Gradually, you should be able to touch your dog’s feet for longer without them feeling uncomfortable. Only when you can handle their feet for upwards of a minute are you ready to think about painting their nails.
Step 2 – Choose the Right Time and Conditions for Painting
Painting a dog’s nails is nothing like doing the same for your girlfriends or guy friends. They are willing participants who know what’s happening. Your dog is neither.
Thus, you want to time when you’re going to paint your pup’s nails. Ideally, you want your dog to be either very relaxed or very tired.
I’d say the latter is better. After all, if your dog is relaxed, you don’t want to disrupt that by doing something that could cause stress.
To tire your pup out, take them for a long walk, let them play extra-long at the dog park, or have a vigorous indoor play session.
Where you paint your dog’s nails is important as well. You want them in a part of the house where they’re comfortable but can’t easily escape.
Step 3 – Paint Your Dog’s Nails
Now is the moment you’ve been waiting for. It’s time to paint your dogs nails.
Does your dog have darker-colored nails? Then you might have to do twice the work.
First, you’ll have to paint a white base coat. Then you can apply the desired nail polish color.
Keep in mind that if you skip the base coat, then the nail polish might not be very noticeable.

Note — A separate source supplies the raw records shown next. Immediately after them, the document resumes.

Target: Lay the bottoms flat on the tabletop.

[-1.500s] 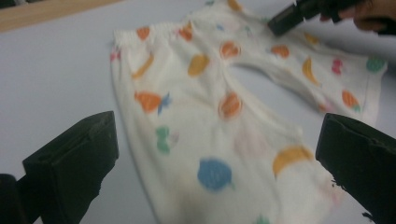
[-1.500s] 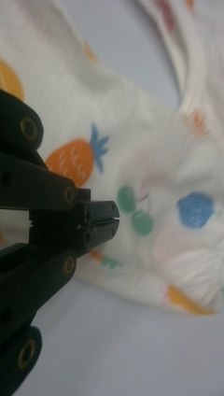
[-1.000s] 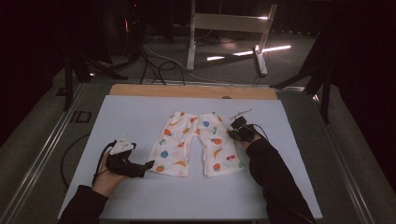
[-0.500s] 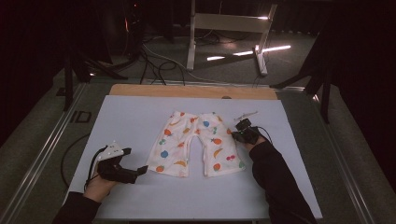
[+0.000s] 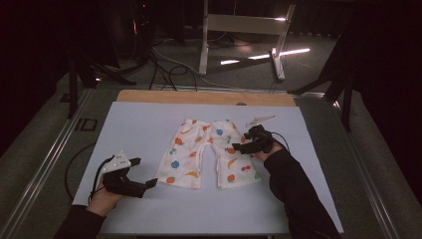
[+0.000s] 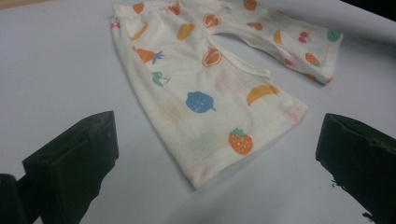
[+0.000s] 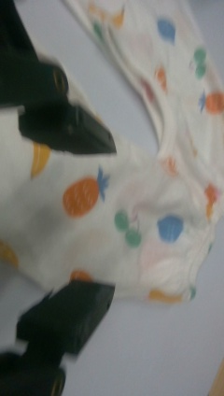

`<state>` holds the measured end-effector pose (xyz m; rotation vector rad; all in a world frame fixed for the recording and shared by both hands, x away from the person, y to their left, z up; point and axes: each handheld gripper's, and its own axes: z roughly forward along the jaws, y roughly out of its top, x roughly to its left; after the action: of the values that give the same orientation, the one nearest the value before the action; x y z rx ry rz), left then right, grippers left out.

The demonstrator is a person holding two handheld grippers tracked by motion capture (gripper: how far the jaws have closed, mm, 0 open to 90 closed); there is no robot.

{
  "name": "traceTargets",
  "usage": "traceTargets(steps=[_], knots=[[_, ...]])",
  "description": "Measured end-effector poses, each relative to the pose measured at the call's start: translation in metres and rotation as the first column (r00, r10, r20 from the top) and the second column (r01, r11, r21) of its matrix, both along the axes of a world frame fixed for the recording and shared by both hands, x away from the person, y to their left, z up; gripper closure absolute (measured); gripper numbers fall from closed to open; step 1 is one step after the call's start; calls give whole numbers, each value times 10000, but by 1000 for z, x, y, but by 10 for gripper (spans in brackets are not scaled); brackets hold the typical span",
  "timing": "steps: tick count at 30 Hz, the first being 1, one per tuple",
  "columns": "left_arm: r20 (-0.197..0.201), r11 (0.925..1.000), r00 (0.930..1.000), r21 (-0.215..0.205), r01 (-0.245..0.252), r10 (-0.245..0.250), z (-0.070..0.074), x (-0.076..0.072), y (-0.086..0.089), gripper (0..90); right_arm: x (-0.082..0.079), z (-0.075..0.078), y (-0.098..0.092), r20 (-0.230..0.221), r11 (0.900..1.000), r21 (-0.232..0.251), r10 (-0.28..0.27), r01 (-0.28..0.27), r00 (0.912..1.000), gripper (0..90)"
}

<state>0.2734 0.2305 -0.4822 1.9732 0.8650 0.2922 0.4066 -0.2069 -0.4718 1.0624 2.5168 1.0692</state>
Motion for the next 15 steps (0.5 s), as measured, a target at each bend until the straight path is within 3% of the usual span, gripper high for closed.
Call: traceTargets(steps=[3, 7, 15], knots=[[49, 10000, 10000, 56, 82, -82, 2, -2, 0, 1, -7, 6, 3, -102, 9982, 486, 353, -347, 9993, 139], [81, 9999, 9998, 50, 161, -161, 5, -4, -1, 1, -15, 9, 5, -25, 9939, 776, 789, -785, 9969, 115], [18, 9990, 9991, 140, 431, -432, 4, -11, 0, 1, -43, 6, -3, 166, 9865, 1182, 1123, -1134, 9935, 102]])
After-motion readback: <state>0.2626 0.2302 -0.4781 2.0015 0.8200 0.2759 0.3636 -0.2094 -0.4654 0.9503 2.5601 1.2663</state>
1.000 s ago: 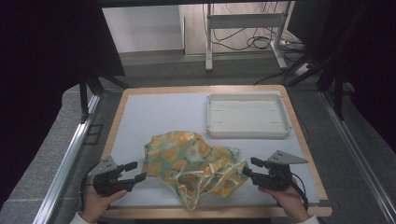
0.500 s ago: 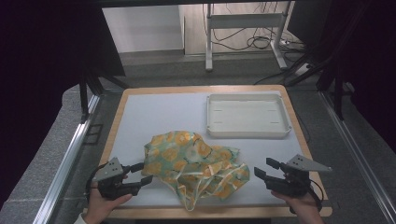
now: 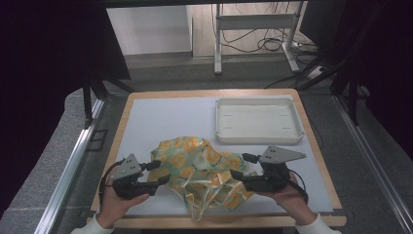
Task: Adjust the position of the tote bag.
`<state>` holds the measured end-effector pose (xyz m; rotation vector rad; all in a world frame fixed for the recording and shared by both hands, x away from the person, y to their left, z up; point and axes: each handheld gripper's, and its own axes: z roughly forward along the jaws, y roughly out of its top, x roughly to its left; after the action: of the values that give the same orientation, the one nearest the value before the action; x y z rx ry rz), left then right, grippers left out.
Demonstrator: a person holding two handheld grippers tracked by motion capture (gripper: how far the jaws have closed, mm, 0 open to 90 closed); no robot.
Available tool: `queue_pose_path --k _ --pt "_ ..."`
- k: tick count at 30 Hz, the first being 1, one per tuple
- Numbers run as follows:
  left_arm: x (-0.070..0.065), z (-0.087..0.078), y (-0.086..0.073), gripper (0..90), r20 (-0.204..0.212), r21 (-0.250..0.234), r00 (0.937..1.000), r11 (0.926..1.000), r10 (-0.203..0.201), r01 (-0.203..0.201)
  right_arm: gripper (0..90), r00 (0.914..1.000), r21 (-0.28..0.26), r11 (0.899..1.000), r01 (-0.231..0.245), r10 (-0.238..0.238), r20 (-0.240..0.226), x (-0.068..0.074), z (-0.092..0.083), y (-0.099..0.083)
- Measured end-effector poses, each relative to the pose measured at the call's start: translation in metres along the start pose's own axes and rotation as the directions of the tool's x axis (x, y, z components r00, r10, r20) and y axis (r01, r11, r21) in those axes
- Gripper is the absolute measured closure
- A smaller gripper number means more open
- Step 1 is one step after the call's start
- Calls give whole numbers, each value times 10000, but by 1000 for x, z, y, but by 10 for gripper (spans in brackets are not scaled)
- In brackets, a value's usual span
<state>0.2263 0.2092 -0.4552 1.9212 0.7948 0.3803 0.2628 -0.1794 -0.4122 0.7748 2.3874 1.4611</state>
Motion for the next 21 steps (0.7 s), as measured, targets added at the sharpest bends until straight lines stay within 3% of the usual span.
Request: queue_pose_path --k 1,6,14,18,21 --pt "0 -1 -1 402 -47 -5 10000 10000 22 -22 309 10000 0 10000 0 0 0 0 0 0" --pt "7 -1 -10 403 -10 146 9994 9993 -334 334 285 9985 1033 9946 -72 127 -525 2 28 -15" --pt "8 8 -20 402 183 570 9990 9976 -404 393 256 9969 1774 9841 88 53 -787 9 40 -29" --pt "9 9 -21 402 187 609 9989 9972 -441 429 291 9976 1890 9818 163 -34 -685 9 47 -32" --pt "10 10 -23 400 184 645 9987 9968 -482 469 383 9978 1884 9820 143 -17 -670 8 53 -34"
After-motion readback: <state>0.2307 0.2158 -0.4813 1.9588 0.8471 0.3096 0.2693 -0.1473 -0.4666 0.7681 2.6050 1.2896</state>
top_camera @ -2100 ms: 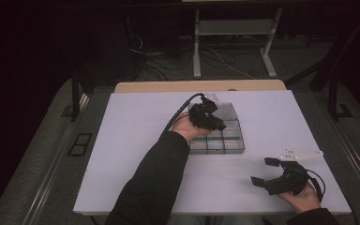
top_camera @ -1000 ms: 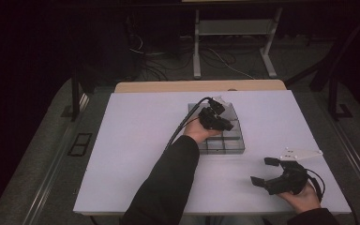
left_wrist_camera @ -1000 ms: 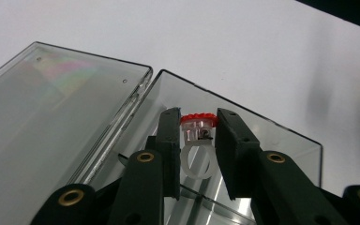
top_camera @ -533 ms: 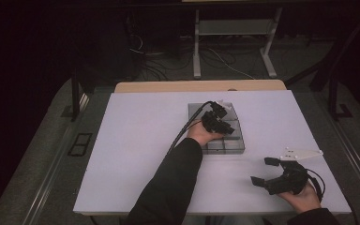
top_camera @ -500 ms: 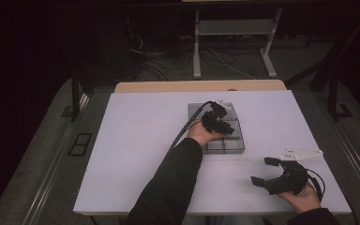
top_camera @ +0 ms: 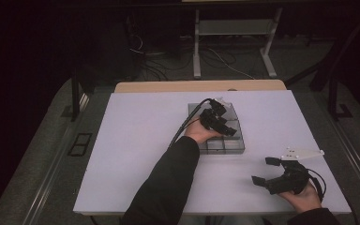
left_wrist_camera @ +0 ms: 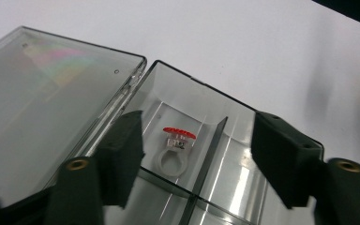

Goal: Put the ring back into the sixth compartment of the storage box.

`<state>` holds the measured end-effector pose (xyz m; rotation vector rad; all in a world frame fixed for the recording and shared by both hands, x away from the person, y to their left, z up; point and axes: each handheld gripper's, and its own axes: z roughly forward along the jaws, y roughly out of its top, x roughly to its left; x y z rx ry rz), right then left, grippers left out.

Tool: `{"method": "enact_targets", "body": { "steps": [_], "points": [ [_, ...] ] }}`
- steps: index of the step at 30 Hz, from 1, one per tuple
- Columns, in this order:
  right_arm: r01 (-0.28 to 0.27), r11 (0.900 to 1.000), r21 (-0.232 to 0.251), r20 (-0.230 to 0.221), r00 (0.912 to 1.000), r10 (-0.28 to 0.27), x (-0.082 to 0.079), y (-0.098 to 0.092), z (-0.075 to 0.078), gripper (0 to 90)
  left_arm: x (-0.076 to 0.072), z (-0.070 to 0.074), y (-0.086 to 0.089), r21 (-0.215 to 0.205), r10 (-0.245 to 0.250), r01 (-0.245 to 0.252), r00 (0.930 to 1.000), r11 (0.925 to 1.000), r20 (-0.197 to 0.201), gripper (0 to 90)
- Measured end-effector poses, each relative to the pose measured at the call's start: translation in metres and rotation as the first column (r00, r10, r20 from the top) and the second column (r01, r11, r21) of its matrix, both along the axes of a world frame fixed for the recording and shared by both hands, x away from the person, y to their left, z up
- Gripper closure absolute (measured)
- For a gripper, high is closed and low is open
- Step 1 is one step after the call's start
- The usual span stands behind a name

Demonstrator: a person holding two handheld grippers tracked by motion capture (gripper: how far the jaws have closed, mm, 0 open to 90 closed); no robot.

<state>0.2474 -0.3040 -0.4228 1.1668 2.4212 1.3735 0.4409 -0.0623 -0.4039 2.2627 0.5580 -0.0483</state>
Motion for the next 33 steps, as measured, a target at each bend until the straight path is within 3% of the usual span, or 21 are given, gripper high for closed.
{"method": "enact_targets", "body": {
  "steps": [3,4,7,10,12,17,22,26,33],
  "points": [
    [0.004,1.0,0.002,-0.004,1.0,-0.004,0.0,0.0,0.0,0.7,-0.003,0.007,0.001,-0.004,-0.015,0.015,0.9999,0.9999,0.005,22.5],
    [0.007,1.0,0.006,-0.002,1.0,-0.007,0.0,-0.001,0.0,0.7,-0.005,0.009,0.002,-0.01,-0.013,0.013,0.9999,0.9999,0.009,15.6],
    [0.008,1.0,0.007,0.0,1.0,-0.008,0.0,-0.001,0.001,0.7,-0.009,0.016,0.004,-0.027,-0.014,0.014,0.9997,0.9995,0.018,10.8],
    [0.01,1.0,0.007,-0.005,0.9999,-0.01,0.0,-0.001,0.001,0.7,-0.012,0.023,0.008,-0.044,-0.013,0.013,0.9999,0.9989,0.003,0.0],
    [0.011,1.0,0.008,-0.005,0.9999,-0.011,0.0,-0.001,0.001,0.7,-0.014,0.027,0.012,-0.053,-0.013,0.014,0.9996,0.9985,0.027,0.0],
    [0.013,1.0,0.006,0.0,0.9999,-0.013,0.0,-0.002,0.001,0.7,-0.022,0.036,0.025,-0.084,0.004,-0.001,0.9993,0.9965,0.036,0.0],
    [0.015,1.0,0.006,-0.002,0.9999,-0.015,0.0,-0.002,0.001,0.7,-0.026,0.041,0.037,-0.087,0.004,0.001,0.9984,0.9962,0.057,0.0],
    [0.015,1.0,0.006,-0.007,0.9999,-0.015,0.0,-0.001,0.001,0.7,-0.034,0.044,0.048,-0.103,0.02,-0.016,0.9989,0.9946,0.041,0.0],
    [0.016,1.0,0.006,-0.008,0.9998,-0.016,0.0,-0.001,0.0,0.7,-0.045,0.046,0.07,-0.116,0.035,-0.027,0.9974,0.9929,0.063,0.0]
  ]
}}
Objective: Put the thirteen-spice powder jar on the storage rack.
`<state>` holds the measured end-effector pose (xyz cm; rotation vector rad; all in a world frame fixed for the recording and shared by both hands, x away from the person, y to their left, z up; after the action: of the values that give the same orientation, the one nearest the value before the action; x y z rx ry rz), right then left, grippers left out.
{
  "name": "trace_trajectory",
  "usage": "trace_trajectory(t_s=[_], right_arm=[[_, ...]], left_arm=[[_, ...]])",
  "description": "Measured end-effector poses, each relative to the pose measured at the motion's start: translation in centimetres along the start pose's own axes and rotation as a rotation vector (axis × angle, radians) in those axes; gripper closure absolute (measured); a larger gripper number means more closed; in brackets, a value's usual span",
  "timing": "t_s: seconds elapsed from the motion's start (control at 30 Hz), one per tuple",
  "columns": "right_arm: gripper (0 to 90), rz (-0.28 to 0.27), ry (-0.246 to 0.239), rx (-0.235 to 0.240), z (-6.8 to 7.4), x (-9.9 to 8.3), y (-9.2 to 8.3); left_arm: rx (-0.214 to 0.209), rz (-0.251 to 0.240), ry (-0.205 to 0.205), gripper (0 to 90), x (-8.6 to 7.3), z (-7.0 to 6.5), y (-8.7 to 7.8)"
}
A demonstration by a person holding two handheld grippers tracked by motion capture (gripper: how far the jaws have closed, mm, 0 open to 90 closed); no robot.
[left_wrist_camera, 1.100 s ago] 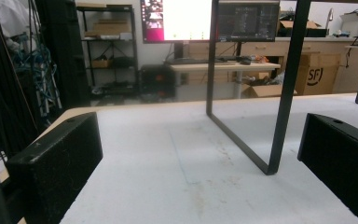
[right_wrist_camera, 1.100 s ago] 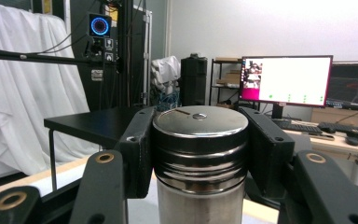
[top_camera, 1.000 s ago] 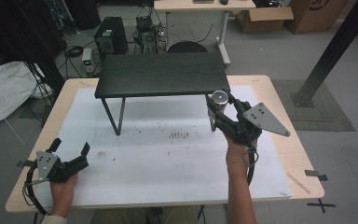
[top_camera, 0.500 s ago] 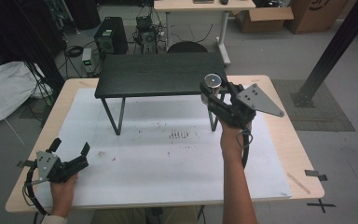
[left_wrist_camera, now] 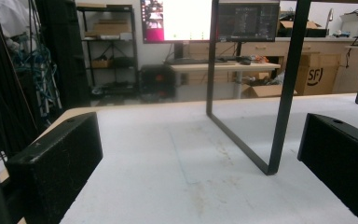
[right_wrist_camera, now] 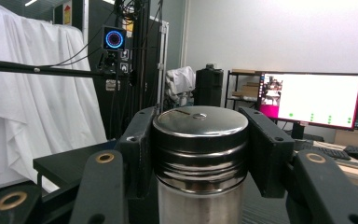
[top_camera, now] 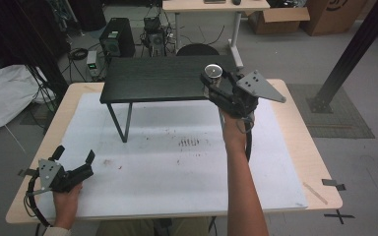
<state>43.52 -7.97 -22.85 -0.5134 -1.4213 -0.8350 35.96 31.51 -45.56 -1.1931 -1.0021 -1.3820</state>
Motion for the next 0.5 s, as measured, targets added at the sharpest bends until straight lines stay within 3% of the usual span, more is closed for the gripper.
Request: trace_trajectory(t_s=[0.5], right_arm=[[49.4, 0.029, 0.015, 0.007, -0.4, 0.1, 3.3]], left_arm=[[0.000, -0.002, -0.003, 0.2, 0.0, 0.0, 0.0]])
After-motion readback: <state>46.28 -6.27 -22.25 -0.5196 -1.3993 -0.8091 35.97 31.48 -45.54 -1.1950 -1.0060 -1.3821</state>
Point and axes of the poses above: each handheld gripper's, and its own axes: y roughly forward along the jaws, x roughly out of its top, z roughly to its left, the point moved 10 cm from there along y, roughly forward along the jaws, and after that the axes turned 10 degrees about y, right-handed, at the moved point
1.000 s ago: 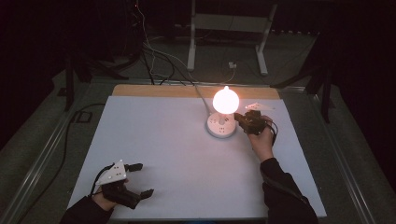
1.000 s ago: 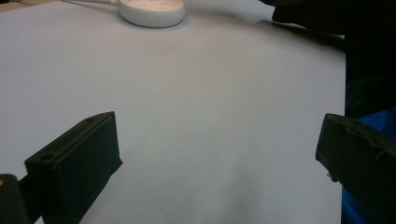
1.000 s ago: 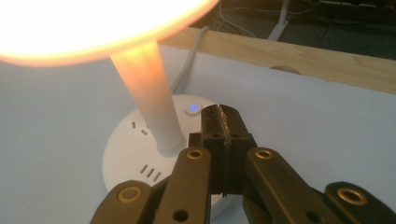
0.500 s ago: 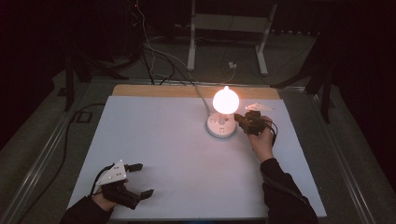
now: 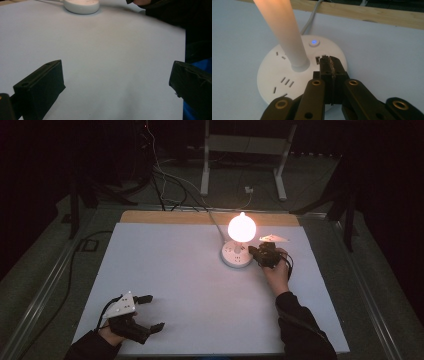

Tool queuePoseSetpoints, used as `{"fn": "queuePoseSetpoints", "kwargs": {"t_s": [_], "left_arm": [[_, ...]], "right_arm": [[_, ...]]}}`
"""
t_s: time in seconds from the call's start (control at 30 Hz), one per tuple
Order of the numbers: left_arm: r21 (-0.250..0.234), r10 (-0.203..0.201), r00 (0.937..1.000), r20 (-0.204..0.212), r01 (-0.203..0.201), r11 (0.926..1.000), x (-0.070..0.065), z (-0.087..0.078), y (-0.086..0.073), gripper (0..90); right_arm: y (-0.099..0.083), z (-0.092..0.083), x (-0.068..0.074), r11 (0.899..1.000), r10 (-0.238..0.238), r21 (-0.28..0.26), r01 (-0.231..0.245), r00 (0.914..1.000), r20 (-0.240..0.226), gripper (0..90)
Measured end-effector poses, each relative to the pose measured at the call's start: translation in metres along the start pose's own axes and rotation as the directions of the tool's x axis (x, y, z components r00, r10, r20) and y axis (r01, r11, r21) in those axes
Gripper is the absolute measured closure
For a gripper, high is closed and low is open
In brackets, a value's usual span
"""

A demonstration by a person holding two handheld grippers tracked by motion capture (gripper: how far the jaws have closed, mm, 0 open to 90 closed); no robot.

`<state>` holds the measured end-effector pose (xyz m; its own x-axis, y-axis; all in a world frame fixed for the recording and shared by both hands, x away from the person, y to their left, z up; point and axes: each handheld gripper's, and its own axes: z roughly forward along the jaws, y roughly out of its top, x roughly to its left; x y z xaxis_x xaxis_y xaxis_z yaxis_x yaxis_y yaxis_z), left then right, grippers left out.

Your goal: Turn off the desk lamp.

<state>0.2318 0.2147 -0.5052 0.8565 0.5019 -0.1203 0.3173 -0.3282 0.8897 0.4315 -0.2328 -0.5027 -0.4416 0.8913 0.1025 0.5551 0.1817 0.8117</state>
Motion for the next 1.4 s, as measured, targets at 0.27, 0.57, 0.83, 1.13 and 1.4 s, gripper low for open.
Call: {"fn": "queuePoseSetpoints", "kwargs": {"t_s": [0.27,0.57,0.83,1.13,1.4], "left_arm": [[-0.004,-0.001,1.0,0.003,0.001,1.0,0.0,0.0,0.0,0.4],[0.001,-0.002,1.0,0.004,0.002,1.0,-0.001,0.001,0.0,0.4],[-0.007,-0.005,1.0,0.004,0.005,1.0,0.001,0.0,0.0,0.5],[-0.008,-0.003,1.0,0.003,0.003,1.0,-0.001,-0.001,0.001,0.4],[-0.01,-0.005,1.0,0.001,0.005,0.9999,0.0,-0.001,0.001,0.4]], "right_arm": [[-0.004,0.005,0.001,1.0,-0.002,0.015,0.002,1.0,-0.003,90.0],[-0.006,0.006,0.003,1.0,-0.029,0.009,0.029,0.9995,0.01,90.0],[0.002,0.0,0.002,1.0,-0.004,-0.006,0.004,1.0,-0.004,90.0],[0.012,-0.008,0.005,1.0,-0.018,-0.019,0.018,0.9998,-0.002,90.0],[0.012,-0.009,0.004,1.0,-0.015,-0.022,0.015,0.9999,0.0,90.0]]}}
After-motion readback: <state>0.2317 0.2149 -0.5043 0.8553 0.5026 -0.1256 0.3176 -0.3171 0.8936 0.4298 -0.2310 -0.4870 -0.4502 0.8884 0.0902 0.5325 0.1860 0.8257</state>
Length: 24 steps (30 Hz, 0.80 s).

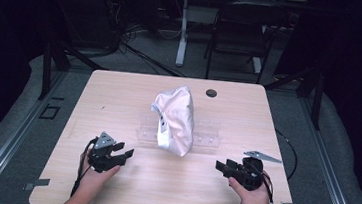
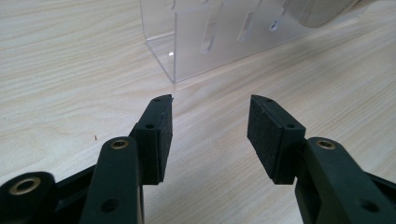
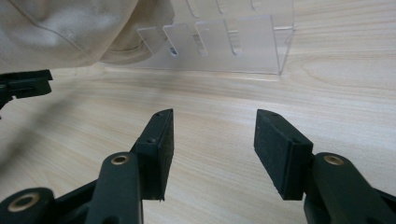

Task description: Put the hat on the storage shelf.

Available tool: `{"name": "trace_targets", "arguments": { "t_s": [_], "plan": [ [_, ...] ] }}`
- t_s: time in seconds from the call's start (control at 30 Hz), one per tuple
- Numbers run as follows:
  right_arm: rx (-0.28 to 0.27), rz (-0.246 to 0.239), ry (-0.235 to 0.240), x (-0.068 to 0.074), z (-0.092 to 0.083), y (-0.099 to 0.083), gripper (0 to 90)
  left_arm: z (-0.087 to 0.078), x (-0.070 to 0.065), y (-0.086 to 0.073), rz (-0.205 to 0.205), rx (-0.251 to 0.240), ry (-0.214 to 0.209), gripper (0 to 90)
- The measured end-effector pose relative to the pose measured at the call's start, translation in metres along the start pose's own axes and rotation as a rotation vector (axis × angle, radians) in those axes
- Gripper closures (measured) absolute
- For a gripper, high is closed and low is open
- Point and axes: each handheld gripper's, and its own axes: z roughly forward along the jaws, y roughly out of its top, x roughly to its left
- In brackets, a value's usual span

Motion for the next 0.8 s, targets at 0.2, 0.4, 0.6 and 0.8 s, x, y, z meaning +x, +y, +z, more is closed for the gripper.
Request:
{"name": "trace_targets", "arguments": {
  "t_s": [0.2, 0.4, 0.6, 0.8],
  "plan": [
    [-0.041, 0.003, -0.014, -0.004, 0.002, -0.016, 47.4, 0.0, 0.0, 0.0, 0.002, 0.003, 0.008, 49.3],
    [-0.102, -0.007, -0.066, -0.01, -0.001, -0.028, 46.6, 0.002, -0.003, -0.001, 0.01, 0.003, 0.009, 49.3],
    [-0.113, -0.022, -0.079, -0.015, 0.001, -0.036, 45.7, 0.005, -0.009, -0.001, 0.038, -0.001, -0.01, 47.9],
    [-0.105, -0.041, -0.107, -0.022, 0.001, -0.041, 43.8, 0.01, -0.018, -0.001, 0.069, -0.005, -0.029, 45.8]
  ]
}}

For dogs with lighter-colored nails that are white, light brown, pink, or clear, you don’t have to worry about a base coat. Open the bottle of nail polish or the nail polish marker and begin applying the polish.
Which nail should you start with? That’s up to you, but it’s best to work your way from the first nail to the last or vice-versa.
Step 4 – Try to Keep Your Dog in One Place While the Nail Polish Dries
Next is the most difficult step, which is preventing your dog from running off.
After having to sit for several minutes while you painted their nails, your four-legged friend may be ready to jump up and stretch out.
Try to limit their movement just for a couple of minutes until you’re sure the nail polish is dry. Although dog-friendly nail polish is water-based, you still don’t want it on your carpeting, furniture, or other surfaces around the home.
Step 5 – Enjoy Your Dog’s Painted Nails
That’s it! Your dog’s nails are officially painted. How long does pet-safe nail polish last once you’ve applied it?
Although it varies by brand, most dog-safe nail polishes last two to three weeks.
Step 6 – Safely Remove the Nail Polish
To safely remove the pet-safe nail polish immediately, you can use a non-acetone nail polish remover. On the other hand, dog-friendly nail polish will eventually flake off on its own, slowly chipping away as your dog digs, runs, and plays. Ultimately flaking off completely, within a month or two.